> **Work to complete**:
Your task is to copy every line below that contains the word "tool".

Start of Dataset extract

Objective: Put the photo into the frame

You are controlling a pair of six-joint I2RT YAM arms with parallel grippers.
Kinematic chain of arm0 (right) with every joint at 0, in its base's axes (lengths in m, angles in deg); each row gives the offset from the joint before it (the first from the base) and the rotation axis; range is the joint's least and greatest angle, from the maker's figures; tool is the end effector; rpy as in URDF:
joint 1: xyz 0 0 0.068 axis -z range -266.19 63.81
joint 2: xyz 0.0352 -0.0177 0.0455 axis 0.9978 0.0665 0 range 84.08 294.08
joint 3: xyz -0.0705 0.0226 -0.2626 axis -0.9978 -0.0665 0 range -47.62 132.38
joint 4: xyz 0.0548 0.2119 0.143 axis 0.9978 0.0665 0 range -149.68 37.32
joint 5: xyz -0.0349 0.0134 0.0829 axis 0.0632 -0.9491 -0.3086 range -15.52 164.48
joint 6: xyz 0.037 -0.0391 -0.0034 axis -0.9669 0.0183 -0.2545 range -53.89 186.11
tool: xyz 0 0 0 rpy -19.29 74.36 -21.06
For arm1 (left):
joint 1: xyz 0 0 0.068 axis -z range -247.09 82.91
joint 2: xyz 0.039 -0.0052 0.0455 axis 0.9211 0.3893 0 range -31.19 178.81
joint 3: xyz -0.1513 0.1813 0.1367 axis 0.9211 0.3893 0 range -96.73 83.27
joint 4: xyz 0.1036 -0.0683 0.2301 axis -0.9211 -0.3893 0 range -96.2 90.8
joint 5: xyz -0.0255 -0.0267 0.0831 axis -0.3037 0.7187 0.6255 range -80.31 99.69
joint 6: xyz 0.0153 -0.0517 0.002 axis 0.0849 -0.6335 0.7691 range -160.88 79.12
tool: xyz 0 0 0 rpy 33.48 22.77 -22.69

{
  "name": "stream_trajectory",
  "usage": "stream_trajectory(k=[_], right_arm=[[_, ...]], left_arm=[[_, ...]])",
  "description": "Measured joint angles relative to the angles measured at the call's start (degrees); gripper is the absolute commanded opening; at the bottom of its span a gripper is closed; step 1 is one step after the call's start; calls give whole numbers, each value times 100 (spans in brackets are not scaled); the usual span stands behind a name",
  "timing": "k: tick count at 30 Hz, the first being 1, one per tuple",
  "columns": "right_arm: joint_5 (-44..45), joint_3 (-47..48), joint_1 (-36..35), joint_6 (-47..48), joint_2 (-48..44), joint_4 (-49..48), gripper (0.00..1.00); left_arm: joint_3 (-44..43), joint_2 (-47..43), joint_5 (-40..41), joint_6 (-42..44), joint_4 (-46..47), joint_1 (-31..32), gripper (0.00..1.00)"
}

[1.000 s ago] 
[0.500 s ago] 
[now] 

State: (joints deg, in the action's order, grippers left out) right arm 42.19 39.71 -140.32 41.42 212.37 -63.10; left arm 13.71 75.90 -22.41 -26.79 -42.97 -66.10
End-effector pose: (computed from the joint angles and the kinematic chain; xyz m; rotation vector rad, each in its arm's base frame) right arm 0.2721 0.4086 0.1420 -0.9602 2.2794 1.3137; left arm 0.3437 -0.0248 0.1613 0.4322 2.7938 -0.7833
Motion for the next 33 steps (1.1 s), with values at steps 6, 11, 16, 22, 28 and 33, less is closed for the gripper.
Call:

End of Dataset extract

> **Output of the exercise**:
Kinematic chain of arm0 (right) with every joint at 0, in its base's axes (lengths in m, angles in deg); each row gives the offset from the joint before it (the first from the base) and the rotation axis; range is the joint's least and greatest angle, from the maker's figures; tool is the end effector; rpy as in URDF:
tool: xyz 0 0 0 rpy -19.29 74.36 -21.06
tool: xyz 0 0 0 rpy 33.48 22.77 -22.69

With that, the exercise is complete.